The running theme throughout the novel is of motherhood as a powerful force in nature. The women in all of the stories are dealing with different aspects of childbirth and motherhood, but they all feel an overwhelming urge to have children, and protect their children. The women in the first section are terrified of the hospital for fear of losing their own lives, and that of their babies. Brigid constantly talks in terms of her body doing this to her whilst she is in labour, Michael feels the need to visit his mother a final time, even though she will not really know f his presence, and the women in the final section feel unfulfilled and incomplete because of their forced sterility. And obviously, the child born from a supposedly closed womb is an obvious symbol for the natural and all-encompassing nature of motherhood.

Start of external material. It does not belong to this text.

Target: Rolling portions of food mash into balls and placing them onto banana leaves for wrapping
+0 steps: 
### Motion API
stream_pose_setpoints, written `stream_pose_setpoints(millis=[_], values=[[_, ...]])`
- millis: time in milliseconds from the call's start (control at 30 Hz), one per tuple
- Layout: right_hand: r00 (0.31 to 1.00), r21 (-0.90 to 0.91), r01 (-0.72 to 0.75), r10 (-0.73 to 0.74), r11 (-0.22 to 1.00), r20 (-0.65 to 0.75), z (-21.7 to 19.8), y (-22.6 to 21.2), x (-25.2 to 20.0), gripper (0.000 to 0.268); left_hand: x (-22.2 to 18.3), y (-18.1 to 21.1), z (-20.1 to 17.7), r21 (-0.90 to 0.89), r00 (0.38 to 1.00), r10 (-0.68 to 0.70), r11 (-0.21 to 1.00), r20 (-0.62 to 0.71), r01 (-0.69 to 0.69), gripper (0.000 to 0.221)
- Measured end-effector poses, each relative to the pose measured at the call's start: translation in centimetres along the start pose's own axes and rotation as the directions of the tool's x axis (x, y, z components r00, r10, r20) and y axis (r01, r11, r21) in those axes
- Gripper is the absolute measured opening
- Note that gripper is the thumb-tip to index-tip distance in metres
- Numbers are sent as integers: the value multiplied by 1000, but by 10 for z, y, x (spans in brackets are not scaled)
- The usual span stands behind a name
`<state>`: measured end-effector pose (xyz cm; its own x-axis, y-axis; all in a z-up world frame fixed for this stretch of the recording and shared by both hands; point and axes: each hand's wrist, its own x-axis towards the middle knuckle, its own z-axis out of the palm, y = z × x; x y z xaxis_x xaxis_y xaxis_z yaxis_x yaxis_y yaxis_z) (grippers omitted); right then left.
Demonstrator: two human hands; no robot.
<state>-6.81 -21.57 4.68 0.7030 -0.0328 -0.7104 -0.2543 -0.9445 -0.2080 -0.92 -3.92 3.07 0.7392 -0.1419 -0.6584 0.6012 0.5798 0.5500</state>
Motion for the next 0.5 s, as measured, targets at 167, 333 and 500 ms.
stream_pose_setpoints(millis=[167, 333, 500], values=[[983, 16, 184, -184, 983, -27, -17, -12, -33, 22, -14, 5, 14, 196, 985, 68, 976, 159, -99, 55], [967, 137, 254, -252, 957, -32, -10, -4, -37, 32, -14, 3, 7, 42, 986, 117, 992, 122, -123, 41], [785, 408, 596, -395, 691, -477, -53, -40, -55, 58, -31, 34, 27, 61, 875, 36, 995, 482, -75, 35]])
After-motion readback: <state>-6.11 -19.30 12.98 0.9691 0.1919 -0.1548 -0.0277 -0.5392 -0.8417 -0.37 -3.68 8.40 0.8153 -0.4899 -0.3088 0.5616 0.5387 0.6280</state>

It is difficult to say which of these was my favourite thread, because they were all interesting, and very different. I found it difficult to understand how such a simple thing as hand washing could be refuted, and fascinated by the different theories that the doctor in charge of childbirth hospitals came up with to avoid having to wash their hands. And the images of the treatment/incarceration at the lunatic asylum were difficult to read .Childbirth in the past was obviously a much more dangerous procedure. Brigid’s story was pretty graphically described, and not pleasant reading in places, as it spares no details about the nature of childbirth, but the realism in he description was necessary to get across the impression of childbirth as all consuming, and a powerful experience. And the sparse almost robotic language used in the interrogation of the prisoners in the futuristic section contrasted well with Brigids section as it makes clear that this force and power is what they are missing from their lives. With familial terms replaced with words such as egg and sperm donor, and progeny of the species, all human ties with reproduction have been severed and what we are left with is an emotionless, businesslike society, but without love.

I did enjoy the slight moments of interconnectedness between the various threads in this story (but then I always like that in a novel), however, I think it was the differing experiences of childbirth and motherhood that I found most appealing, however difficult they were to read. Giving birth today is described in full detail, but as much as childbirth is painful I think we have it lucky. I can’t imagine a society where just going into hospital to give birth is a life and death situation, or conversely, a situation where childbirth and family relationships are stripped away altogether. I really hope we never end up in such a dystopic society.